Interim billing guidelines for inpatient acute-care PPS hospitals, inpatient rehabilitation facilities (IRFs), long-term care hospitals (LTCHs) and inpatient psychiatric facilities (IPFs)

Interim billing allows hospitals to receive partial payments while a patient remains admitted, instead of waiting until discharge to submit the entire claim for payment.

Interim billing is common due to long lengths of stay because LTCHs treat complex, long-stay acute patients.

  • Medicare allows interim billing during extended admissions

  • Type of bill (TOB) 11X with interim claims typically every 30 days, up to 60-day intervals

  • Interim billing does not end the inpatient stay, only the submission of the final discharge claim does

  • Final payment is settled upon discharge

  • Accurate documentation and compliance with CMS guidance are critical

Type of bill (TOB)

For a continuous course of treatment, claims must be submitted in the order in which the services were delivered. 

TOB 11X for inpatient services:

  • 111 – Admit through discharge (final bill)

  • 112 – Interim – First claim

  • 113 – Interim – Continuing claim

  • 114 – Interim – Last claim (if applicable before final) 

  • 117 - Adjustment or Interim

Patient status

The patient discharge status code in UB-04 form locator 17 (or electronic equivalent) is a required field and must align with the type of bill. 

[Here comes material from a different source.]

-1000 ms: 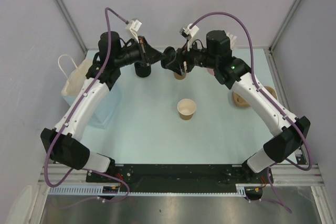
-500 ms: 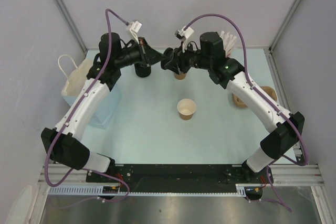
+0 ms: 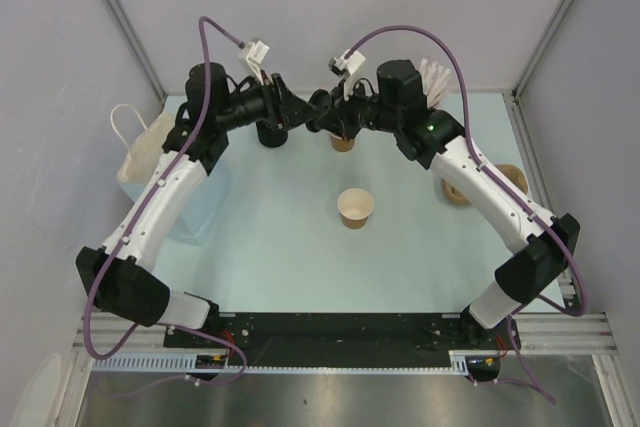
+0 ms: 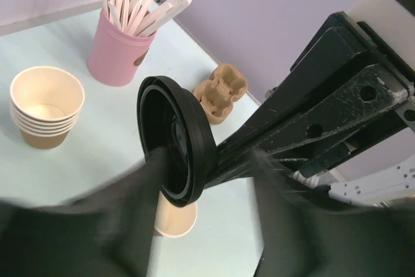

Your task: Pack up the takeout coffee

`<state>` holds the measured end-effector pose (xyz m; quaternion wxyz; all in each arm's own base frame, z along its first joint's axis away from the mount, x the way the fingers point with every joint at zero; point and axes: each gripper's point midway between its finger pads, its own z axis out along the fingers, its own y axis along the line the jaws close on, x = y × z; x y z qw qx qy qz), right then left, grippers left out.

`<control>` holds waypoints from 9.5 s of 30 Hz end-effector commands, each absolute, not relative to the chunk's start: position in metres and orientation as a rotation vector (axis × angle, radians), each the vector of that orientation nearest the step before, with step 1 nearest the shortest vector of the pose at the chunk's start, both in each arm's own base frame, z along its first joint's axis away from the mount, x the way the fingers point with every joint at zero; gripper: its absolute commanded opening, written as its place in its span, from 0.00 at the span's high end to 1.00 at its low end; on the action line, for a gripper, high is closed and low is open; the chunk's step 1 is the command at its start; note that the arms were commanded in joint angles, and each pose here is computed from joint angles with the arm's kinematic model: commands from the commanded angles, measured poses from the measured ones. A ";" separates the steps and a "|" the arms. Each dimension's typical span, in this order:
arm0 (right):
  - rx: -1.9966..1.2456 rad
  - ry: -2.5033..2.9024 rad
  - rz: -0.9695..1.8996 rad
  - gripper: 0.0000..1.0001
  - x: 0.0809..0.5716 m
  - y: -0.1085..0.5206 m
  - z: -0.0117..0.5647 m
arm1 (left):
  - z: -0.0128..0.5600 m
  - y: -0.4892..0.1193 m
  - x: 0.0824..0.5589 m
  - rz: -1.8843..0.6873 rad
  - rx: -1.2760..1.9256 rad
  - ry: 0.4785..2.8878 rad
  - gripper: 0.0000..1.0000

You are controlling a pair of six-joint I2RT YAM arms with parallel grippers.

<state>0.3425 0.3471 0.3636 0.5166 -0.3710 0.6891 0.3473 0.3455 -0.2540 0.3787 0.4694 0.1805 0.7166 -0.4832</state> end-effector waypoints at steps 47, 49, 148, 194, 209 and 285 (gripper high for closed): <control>-1.941 2.230 0.040 0.99 0.262 0.269 0.157 | 0.360 -0.096 0.325 -0.418 0.433 1.715 0.00; -1.949 2.233 0.038 0.99 0.261 0.270 0.154 | 0.359 -0.096 0.326 -0.420 0.429 1.719 0.01; -0.845 2.225 0.735 0.06 0.331 0.162 0.202 | 0.170 -0.326 0.325 -0.886 1.174 2.196 0.01; -0.855 2.196 0.670 0.07 0.331 0.158 0.208 | 0.088 -0.332 0.308 -1.023 1.259 2.395 0.44; -0.874 2.236 0.710 0.07 0.330 0.165 0.193 | 0.075 -0.322 0.311 -0.944 1.287 2.421 0.66; -0.842 2.422 1.213 0.20 0.323 0.253 0.121 | 0.172 -0.263 0.335 -0.947 1.020 2.241 0.24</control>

For any interim claim with a bill type code concluding in frequency code 2 or 3, the mandatory discharge code required in field 17 is 30, which signifies "Still a Patient.” 

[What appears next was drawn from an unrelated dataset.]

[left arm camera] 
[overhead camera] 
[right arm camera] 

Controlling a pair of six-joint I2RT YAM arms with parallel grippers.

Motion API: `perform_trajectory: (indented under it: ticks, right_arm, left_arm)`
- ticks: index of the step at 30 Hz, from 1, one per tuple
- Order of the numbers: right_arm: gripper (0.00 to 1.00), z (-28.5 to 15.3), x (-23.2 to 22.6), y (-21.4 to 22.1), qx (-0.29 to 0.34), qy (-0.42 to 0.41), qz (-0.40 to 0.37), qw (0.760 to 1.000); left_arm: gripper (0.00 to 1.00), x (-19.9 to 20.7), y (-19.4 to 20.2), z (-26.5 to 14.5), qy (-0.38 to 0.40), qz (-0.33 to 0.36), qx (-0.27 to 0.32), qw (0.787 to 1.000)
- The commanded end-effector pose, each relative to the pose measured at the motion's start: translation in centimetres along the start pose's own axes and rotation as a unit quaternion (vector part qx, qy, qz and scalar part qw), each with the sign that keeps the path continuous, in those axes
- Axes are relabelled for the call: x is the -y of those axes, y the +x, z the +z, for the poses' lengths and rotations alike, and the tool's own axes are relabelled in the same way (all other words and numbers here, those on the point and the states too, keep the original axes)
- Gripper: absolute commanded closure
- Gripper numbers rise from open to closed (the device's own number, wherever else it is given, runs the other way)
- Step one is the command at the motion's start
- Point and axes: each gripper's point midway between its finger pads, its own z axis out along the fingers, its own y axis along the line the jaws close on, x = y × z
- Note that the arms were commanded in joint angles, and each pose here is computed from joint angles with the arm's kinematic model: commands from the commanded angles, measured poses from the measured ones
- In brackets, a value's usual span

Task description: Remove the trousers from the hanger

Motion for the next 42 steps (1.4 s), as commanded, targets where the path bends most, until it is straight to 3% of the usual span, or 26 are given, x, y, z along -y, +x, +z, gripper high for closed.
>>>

The last bill shall contain a discharge patient status code.

Codes used for Medicare claims are available from Medicare contractors. Codes are also available from the NUBC (www.nubc.org) via the NUBC’s Official UB-04 Data Specifications Manual.

Final discharge submission

Medicare billing guidelines allow for interim bills in at least 60-day intervals, using type of bill 112 (patient status 30), and subsequent interim bills when the beneficiary is still receiving inpatient care.  

Hospitals must submit a final discharge bill when any of the following occur: 

  • Benefits are exhausted or

  • The beneficiary ceases to need a hospital level of care (all hospitals); or

  • The beneficiary is discharged or expired. 

When a beneficiary’s Medicare benefits exhaust in an IPF or an LTCH, the hospital is allowed to submit a no-pay bill (TOB 110) with a patient status code 30 in 60-day increments until discharge. These providers do not have to continually adjust bills until physical discharge or death. The last bill shall contain a discharge patient status code.